The potential donor cow should be reproductively sound to produce maximum results, some of the important criteria to look for in prospective donors are:

  • Normal postpartum history

  • Regular heat cycles (length of 18 to 24 days)

  • Body condition of 2.5 to 3.5-4 (skinny or fat animals tend to do poorly in most cases)

  • Heifers are more unpredictable than cows and usually produce fewer embryos. Heifers should be 350 kg or more, be cycling and have a well developed reproductive tract.

  • Young cows are usually preferred (3 to 8 years old). Embryo production in old cows varies greatly depending on their genetics, but in general the older the cow gets, the lower the chances of being a successful donor.


  1. Nutrition:

    1. Cows need to be under a good nutritional plan including mineral supplementation.

    2. Maintaining or increasing an acceptable body condition. Cows losing condition or over-conditioned have a lower reproductive activity.

  2. Reproductive tract examination:
    It is always recommended that cows are palpated and tested by ultrasound before entering into the ET program. When preparing donor cows to be done on-farm, your local veterinarian can examine your cows to determine the status of their reproductive tract.

    1. Normal uterus involution after calving.

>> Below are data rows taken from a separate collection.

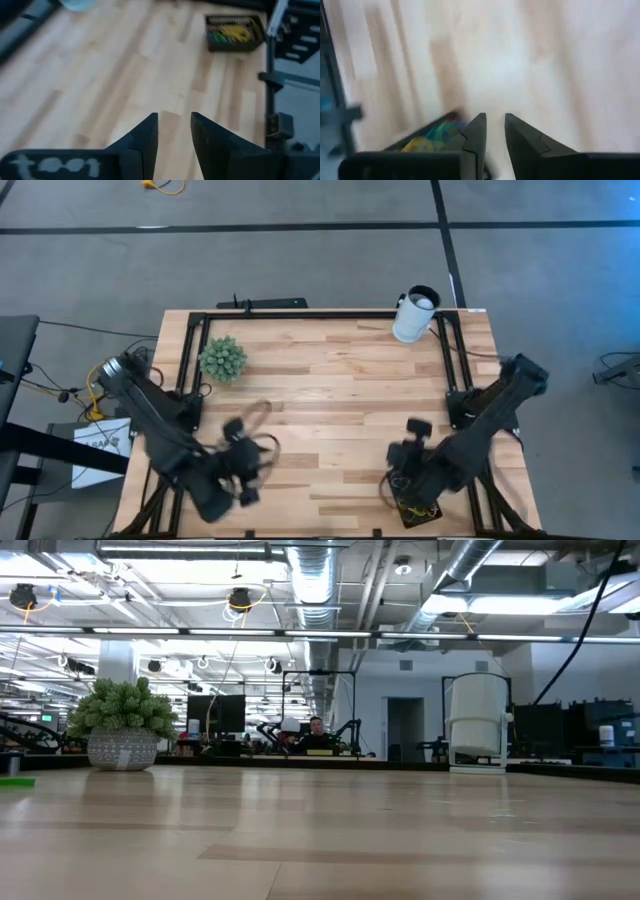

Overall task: Pick and place rubber bands into bin
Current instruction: Put the green rubber band into the black basket

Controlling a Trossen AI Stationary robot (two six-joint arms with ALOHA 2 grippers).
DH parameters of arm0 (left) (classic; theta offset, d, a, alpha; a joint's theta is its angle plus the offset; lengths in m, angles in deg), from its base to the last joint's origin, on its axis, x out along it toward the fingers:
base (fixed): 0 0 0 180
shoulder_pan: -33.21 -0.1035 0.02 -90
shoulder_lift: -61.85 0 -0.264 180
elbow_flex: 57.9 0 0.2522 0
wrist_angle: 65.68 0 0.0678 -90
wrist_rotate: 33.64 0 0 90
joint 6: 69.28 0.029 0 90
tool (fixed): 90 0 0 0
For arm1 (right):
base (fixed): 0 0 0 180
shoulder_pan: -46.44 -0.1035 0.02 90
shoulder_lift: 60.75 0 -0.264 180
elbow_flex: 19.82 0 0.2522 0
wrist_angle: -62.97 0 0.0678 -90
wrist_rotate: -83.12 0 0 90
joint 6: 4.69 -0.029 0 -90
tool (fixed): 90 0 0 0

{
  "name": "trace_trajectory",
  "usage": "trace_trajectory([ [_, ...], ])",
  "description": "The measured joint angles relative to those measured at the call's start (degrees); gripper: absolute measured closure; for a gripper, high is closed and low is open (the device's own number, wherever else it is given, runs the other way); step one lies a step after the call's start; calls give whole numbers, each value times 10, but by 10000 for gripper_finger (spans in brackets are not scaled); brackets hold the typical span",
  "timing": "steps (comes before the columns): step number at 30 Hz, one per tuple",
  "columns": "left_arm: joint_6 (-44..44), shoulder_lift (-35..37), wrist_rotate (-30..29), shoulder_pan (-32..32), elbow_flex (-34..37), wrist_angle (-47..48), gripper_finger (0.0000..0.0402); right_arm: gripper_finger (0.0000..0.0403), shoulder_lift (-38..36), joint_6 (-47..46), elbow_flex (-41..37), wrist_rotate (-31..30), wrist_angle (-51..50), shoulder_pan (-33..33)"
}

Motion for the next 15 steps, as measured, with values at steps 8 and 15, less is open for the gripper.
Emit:
trace_trajectory([
  [8, -212, 123, -91, 30, 13, 290, 322, 337, -208, 70, -34, -218, -6, 1],
  [15, -258, 172, -56, 71, 196, 163, 334, 337, -406, 150, -302, -140, 259, 2],
])
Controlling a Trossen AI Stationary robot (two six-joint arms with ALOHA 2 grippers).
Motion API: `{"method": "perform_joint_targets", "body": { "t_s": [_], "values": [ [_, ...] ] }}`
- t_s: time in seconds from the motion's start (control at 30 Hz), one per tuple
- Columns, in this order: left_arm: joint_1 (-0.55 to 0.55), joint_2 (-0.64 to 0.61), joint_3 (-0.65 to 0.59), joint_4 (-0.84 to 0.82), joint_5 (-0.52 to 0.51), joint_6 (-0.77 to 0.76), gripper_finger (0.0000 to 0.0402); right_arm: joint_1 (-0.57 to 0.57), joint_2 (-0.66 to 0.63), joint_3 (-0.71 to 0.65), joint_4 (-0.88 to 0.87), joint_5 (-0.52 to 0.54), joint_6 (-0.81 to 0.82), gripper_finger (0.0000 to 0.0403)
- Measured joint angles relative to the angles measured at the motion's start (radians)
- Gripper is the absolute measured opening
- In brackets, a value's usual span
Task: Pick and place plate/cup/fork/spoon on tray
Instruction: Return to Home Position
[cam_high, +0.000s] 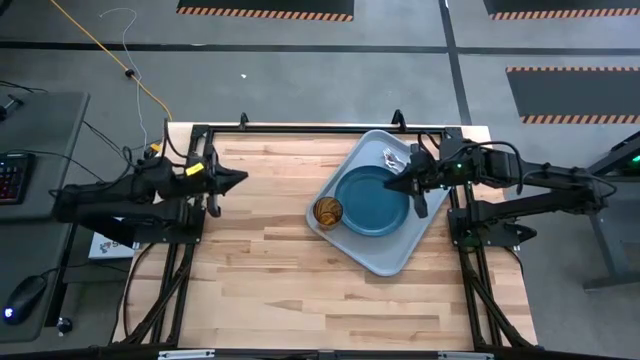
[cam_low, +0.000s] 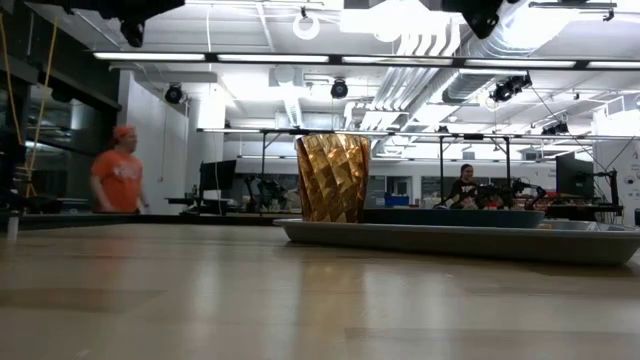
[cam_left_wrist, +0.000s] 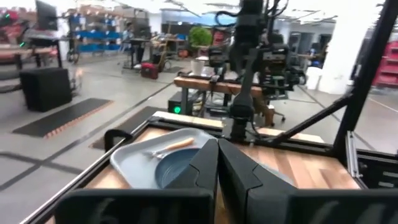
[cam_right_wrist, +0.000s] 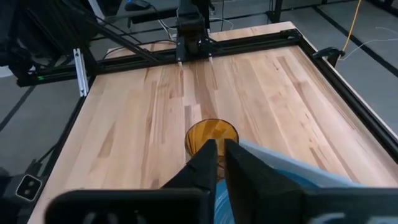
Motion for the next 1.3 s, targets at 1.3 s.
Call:
{"method": "perform_joint_targets", "body": {
  "t_s": [1.3],
  "values": [
    [-0.199, -0.384, -0.489, 0.116, 0.003, -0.093, 0.0000, 0.000, -0.120, 0.000, -0.100, 0.052, 0.126, 0.0000]
  ]
}}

    2. Discard the presence of pathological conditions including uterine infections, if there is a problem, it needs to be treated accordingly before a cow is place into an ET program.

    3. Ensure that the cows are open.


    1. Determine the presences and quality of normal ovarian structures. Cycling vs. non-cycling.

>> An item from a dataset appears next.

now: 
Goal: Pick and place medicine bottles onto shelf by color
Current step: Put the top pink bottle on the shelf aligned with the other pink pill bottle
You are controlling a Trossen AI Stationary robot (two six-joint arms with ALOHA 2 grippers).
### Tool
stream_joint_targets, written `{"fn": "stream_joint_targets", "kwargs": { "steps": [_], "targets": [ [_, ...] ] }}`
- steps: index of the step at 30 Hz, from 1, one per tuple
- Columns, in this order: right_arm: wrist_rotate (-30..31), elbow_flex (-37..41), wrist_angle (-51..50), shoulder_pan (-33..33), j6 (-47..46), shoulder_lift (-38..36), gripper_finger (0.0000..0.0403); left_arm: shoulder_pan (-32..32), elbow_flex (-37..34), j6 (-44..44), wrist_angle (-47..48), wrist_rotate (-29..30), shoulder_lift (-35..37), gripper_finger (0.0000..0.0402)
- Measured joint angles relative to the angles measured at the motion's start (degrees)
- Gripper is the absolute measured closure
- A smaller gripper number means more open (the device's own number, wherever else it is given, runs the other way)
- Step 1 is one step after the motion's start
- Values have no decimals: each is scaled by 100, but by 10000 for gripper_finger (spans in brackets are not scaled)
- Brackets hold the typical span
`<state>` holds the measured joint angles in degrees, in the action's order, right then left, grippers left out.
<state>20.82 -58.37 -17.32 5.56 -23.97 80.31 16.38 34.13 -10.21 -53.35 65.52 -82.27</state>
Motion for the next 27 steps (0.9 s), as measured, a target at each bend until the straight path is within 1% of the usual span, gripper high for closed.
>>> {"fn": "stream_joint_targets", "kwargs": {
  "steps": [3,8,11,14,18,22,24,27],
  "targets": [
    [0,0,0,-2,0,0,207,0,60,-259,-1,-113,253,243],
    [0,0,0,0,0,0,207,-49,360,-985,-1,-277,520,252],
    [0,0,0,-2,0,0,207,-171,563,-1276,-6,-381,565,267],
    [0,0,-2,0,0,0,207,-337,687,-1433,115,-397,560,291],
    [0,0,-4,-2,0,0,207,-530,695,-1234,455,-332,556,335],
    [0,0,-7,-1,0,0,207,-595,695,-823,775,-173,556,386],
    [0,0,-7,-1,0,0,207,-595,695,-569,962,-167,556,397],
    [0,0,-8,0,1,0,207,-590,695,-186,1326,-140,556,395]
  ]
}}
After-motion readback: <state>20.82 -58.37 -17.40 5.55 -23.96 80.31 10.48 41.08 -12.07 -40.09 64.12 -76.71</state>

    2. Presence of abnormalities such as cystic ovaries, adhesions of scar tissue, etc.

  3. Health:

    1. Vaccinations should be up to date. Pay special attention when using modified live vaccines for BVD and IBR. If vaccinating, cows need to be done 40 days or more before starting the super-ovulation protocol.

    2. Do not dip the cows with pour on medications for at least 10 days before starting the super-ovulation protocol.

  4. Handling:

    1. Handle donors calmly and keep them under as low stress environment as possible.

    2. CIDR application and injections can be administered by the producer right on-farm as it is easy enough.

    3. Apply CIDRs. It is recommended to rinse and disinfect your CIDR applicator between cows.

    4. Ensure that all injections are administered intramuscularly (the neck region is preferred especially in over-conditioned cows).

    5. When giving injections, always check donors to ensure the CIDR is still in place.

    6. See image below for typical super-ovulation protocol for donor cows. 

  5. Insemination/Semen:

    1. Two inseminations are required and are performed 12 hours apart; the timing of the 1st breeding will depend on the super-ovulation protocol to be used.

    2. Use high quality semen, in general it is recommended to have three dosages of semen on hand in case one may explode or the cow shows an extended heat that will require a 3rd breeding. On some occasions and under specific circumstances a few more straws of semen will be recommended.

    3. If there is any doubt regarding the quality of the semen to be used, please let us know. We can evaluate frozen semen prior to use, increasing the chances for success by discarding potentially infertile or sub-fertile semen.

    4. Save all semen straws for us and attach them to the super-ovulation record.

  6. Flushing Day:

    1. It is recommended to have an indoor place to flush a cow since at certain times of the year the environmental conditions can be unpredictable. Donor cows cannot be flushed outdoors when is raining, too cold, or extremely windy.

    2. Have the super-ovulation record filled out and returned to us.

    3. Please check and let us know if the cow needs to be DNA tested.


NOTE: Keep us informed with the development of the program. In case of any problems or if you have any questions, please let us know so we can help with the situation before is too late. Make sure the instructions are understood and followed precisely, since these programs are very sensitive.